Problem statement: Reproduce the material that follows, please, but only from its first line to the line containing "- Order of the", inclusive.

Data for the task:
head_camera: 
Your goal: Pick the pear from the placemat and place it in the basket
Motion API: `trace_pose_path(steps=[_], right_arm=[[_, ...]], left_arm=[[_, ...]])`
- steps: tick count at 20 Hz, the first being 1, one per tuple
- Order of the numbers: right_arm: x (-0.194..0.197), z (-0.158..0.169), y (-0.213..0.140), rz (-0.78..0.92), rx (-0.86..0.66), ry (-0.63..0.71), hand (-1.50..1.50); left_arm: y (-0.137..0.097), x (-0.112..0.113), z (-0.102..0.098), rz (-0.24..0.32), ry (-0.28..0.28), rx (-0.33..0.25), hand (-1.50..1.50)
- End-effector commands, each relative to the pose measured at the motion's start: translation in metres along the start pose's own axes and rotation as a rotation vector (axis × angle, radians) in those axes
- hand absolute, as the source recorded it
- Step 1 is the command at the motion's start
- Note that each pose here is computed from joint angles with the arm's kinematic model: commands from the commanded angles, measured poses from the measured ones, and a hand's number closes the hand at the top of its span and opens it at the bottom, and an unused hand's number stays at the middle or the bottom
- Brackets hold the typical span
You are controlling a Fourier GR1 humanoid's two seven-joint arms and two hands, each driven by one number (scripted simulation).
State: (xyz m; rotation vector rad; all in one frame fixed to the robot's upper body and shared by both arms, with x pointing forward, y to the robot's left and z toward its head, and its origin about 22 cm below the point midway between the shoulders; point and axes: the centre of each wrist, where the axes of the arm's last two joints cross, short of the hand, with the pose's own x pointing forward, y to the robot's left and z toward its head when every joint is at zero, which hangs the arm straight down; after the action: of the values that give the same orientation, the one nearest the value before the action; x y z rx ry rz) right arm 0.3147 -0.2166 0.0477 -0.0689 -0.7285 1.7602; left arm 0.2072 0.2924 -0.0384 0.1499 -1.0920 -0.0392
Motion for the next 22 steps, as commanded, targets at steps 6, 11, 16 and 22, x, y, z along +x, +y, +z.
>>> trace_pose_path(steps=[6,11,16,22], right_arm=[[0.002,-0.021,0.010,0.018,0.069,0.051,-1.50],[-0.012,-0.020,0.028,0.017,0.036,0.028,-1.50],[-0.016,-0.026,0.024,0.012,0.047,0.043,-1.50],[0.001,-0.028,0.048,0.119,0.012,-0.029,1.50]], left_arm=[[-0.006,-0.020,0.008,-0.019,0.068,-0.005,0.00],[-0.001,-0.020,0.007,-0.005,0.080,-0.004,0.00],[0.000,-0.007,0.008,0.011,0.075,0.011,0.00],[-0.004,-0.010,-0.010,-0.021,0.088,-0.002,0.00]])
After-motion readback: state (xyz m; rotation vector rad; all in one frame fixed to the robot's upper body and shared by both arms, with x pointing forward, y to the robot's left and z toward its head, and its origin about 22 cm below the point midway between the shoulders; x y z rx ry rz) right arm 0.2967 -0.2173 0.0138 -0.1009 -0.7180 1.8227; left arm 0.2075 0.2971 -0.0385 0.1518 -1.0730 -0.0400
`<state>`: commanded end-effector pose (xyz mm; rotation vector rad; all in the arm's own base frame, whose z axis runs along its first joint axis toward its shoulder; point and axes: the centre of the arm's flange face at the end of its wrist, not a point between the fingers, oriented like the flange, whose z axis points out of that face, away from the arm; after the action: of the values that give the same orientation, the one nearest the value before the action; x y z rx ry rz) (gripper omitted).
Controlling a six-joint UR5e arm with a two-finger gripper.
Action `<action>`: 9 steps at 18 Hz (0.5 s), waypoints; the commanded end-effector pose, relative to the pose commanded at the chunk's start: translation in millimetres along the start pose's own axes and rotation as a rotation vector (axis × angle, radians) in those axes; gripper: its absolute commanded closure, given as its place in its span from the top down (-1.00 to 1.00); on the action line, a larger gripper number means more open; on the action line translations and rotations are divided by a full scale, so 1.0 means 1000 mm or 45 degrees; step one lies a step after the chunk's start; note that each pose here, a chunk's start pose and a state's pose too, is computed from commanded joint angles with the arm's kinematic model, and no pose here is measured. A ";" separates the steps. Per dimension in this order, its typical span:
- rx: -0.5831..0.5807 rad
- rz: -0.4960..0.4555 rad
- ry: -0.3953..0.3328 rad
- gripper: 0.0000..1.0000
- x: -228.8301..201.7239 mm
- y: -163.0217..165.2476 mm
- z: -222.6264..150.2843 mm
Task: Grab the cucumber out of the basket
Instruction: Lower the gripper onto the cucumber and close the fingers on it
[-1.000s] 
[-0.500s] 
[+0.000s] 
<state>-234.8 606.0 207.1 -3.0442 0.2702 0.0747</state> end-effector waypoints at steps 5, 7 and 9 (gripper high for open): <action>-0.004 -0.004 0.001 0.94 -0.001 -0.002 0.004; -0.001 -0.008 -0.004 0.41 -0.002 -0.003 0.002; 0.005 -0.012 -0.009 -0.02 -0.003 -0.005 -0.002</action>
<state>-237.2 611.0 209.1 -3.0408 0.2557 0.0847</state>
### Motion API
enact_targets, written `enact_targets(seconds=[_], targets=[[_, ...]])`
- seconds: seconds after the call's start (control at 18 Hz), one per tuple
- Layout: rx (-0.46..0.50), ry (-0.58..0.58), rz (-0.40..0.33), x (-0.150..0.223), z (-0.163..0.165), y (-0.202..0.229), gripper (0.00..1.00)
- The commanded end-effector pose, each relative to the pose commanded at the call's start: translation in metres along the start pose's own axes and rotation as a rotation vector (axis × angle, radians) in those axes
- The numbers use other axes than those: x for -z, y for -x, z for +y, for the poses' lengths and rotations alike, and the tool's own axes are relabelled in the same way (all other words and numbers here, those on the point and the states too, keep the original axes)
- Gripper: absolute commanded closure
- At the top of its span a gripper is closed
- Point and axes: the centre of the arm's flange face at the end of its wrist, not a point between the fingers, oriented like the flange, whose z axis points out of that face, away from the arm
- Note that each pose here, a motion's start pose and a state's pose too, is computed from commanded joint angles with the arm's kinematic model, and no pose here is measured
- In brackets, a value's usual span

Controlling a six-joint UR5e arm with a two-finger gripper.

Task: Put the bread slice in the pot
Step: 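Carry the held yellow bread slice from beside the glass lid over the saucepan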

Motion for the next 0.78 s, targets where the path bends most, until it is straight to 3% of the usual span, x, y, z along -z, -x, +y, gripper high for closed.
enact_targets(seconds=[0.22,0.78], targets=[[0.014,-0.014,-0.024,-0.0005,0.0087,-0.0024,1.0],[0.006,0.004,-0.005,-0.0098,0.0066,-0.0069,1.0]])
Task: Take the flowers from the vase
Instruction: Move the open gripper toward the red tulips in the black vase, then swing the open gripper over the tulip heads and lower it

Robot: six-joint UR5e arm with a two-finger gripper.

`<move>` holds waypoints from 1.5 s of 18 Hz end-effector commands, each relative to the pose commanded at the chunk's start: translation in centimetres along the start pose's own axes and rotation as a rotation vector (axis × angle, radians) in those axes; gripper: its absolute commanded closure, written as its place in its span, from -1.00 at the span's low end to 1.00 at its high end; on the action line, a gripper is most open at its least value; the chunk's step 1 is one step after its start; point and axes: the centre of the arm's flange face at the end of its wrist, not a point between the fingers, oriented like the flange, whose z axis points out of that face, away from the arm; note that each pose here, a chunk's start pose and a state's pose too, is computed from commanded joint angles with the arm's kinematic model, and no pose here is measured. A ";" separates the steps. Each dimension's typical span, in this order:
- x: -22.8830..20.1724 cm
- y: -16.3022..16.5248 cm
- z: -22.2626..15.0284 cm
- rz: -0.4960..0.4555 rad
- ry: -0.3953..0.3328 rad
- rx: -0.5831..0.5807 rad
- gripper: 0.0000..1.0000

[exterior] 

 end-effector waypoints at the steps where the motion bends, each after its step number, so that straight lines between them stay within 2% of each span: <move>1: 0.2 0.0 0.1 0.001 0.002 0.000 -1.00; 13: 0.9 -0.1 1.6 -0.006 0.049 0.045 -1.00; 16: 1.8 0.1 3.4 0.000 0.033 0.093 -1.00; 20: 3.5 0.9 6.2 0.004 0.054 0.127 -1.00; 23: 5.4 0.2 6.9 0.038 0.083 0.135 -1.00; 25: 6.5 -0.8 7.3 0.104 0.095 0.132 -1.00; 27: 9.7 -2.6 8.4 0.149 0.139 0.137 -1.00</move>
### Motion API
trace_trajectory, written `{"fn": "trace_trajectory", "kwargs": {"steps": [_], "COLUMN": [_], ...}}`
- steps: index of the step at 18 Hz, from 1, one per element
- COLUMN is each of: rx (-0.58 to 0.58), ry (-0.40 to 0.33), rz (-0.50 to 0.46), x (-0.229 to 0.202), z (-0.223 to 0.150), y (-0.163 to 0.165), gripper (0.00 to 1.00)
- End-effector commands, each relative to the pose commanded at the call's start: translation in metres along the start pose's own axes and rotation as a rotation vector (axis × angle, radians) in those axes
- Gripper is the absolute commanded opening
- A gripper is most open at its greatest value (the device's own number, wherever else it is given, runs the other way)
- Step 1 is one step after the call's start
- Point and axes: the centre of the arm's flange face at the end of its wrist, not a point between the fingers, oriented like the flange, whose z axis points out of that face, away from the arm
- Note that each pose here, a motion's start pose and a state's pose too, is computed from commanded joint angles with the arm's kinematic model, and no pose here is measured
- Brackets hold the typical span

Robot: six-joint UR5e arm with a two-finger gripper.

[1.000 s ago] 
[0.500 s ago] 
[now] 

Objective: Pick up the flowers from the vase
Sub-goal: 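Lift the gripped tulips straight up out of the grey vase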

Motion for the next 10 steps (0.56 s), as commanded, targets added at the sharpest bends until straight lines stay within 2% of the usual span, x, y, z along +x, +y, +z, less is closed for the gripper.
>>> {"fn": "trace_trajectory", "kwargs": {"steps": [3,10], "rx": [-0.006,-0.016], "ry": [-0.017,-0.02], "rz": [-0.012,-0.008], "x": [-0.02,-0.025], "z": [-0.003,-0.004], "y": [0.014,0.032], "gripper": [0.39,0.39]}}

Expected output:
head_camera: 
Your goal: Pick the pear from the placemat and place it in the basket
Motion API: `trace_pose_path(steps=[_], right_arm=[[_, ...]], left_arm=[[_, ...]])`
- steps: tick count at 20 Hz, the first being 1, one per tuple
- Order of the numbers: right_arm: x (-0.194..0.197), z (-0.158..0.169), y (-0.213..0.140), rz (-0.78..0.92), rx (-0.86..0.66), ry (-0.63..0.71), hand (-1.50..1.50); left_arm: y (-0.137..0.097), x (-0.112..0.113), z (-0.102..0.098), rz (-0.24..0.32), ry (-0.28..0.28), rx (-0.33..0.25), hand (-1.50..1.50)

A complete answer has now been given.